En esta esfera de vapor que nos hermana sentimos la oscilación común y el movimiento pendular del aire. Los días pasan como fulgor y el presente y el pasado se trastocan en un gran movimiento que llega hasta el horizonte y vuelve como una respiración. La respiración del mundo. Nuestras voces y el canto de los pájaros en el cielo reverberan como las ondas que vemos al tirar una piedra en el agua. El mar se expande y se contrae en sus mareas, luego de la pleamar sigue la bajamar y así se suceden estos dos momentos infinitamente. Respirar es de dos tiempos y nuestra vida se inicia con una inhalación y termina con una exhalación. Nuestra vida es ese intervalo. En el aire ya nos encontramos. Que nos encontremos.
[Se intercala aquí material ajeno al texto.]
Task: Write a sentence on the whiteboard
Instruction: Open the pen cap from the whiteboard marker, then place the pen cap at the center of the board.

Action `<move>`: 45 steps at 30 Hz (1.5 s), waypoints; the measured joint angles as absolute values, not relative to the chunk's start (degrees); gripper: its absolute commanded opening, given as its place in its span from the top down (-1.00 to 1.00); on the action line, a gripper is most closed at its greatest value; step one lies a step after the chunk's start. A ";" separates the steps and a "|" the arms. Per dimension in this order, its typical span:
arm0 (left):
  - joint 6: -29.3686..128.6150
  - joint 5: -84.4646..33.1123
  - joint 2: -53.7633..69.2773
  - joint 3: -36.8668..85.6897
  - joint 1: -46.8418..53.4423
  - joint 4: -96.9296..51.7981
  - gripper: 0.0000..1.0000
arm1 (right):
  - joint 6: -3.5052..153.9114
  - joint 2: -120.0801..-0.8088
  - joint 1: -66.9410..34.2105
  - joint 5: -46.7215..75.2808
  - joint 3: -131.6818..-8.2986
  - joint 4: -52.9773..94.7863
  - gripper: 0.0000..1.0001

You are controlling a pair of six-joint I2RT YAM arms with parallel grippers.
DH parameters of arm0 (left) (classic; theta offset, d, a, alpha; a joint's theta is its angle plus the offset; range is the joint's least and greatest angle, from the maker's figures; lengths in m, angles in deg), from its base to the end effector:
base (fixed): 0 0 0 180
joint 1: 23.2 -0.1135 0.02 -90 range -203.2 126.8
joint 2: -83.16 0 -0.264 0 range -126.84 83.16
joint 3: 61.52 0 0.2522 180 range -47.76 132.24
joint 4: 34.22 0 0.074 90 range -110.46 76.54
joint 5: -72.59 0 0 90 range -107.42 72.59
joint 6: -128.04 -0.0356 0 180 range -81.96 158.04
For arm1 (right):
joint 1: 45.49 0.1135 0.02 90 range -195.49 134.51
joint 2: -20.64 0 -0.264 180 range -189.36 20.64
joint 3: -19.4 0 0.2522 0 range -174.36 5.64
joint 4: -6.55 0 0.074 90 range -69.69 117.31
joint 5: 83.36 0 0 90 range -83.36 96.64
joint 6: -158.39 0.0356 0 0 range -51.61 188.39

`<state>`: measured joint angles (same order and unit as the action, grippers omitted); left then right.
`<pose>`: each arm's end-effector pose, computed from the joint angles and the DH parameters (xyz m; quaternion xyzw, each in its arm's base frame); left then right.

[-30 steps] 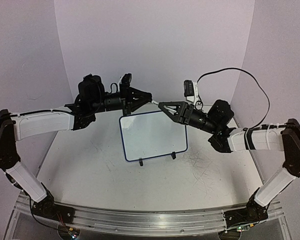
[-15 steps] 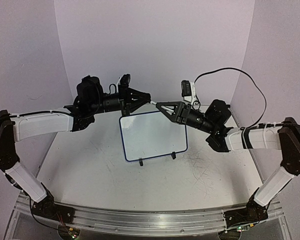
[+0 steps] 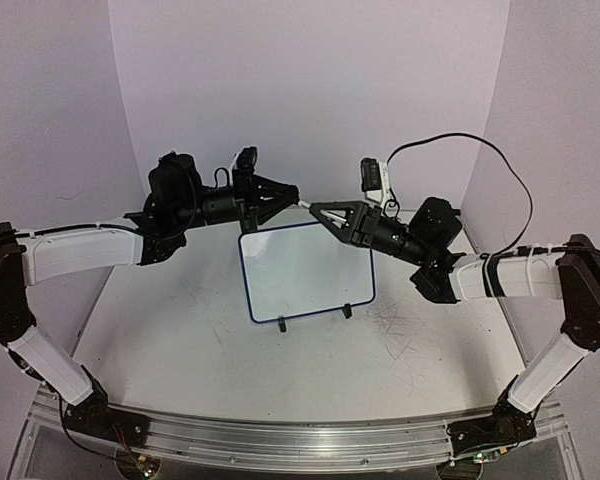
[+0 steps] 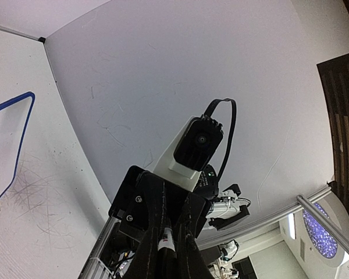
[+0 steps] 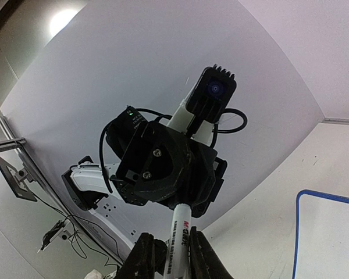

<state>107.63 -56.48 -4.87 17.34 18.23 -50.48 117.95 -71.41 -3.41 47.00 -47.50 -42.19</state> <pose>0.2556 -0.2555 0.3497 0.0913 0.6661 -0.7075 0.2175 0.2446 0.2519 0.3106 -0.2545 0.5318 0.6949 0.4118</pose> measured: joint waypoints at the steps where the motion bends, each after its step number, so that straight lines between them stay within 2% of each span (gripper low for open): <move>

Nacida en Buenos Aires en 1959, la artista multidisciplinaria Silvia Gurfein recorrió, antes de dedicarse a las artes visuales, diversas disciplinas artísticas como el teatro, la danza y la música. En 2010 creó El texto de la obra, taller de escritura para artistas que dicta en diversas instituciones en la Argentina y Brasil. Prologó muestras y sus textos se han publicado en catálogos, revistas y libros. Aunque su obra se despliega en diversos soportes y medios, sus investigaciones se manifiestan frecuentemente en la pintura, sus preguntas, su vigencia. Su obra se encuentra en colecciones públicas y privadas. Recibió numerosas becas y distinciones: Primer premio de pintura Salón Nacional de Artes Visuales, 2019; Premio de pintura BCRA, primer premio, 2019; Plataforma Futuro Ministerio Cultura de la Nación y Beca Bicentenario FNA, 2016; URRA-Residencia Internacional de Artistas Buenos Aires, 2014; Beca Nacional FNA, 2012; Premio Klemm a las Artes Visuales (Primer Premio), 2011; Programa Intercampos Fundación Telefónica, 2005. Realizó exhibiciones individuales en la Galería Nora Fisch (2018 y 2013), ArteBA, Stand Institucional Banco Ciudad (2017), Museo de la Memoria Rosario (2016), MACBA (2015), Fundación Klemm (2010), ZavaletaLab y CasaTriangulo, Brasil (2007, 2006 y 2004), y participó de muestras colectivas en instituciones y galerías del país y del exterior como MAMBA, MACBA, PROA, MACRO, MALBA y Usina del Arte.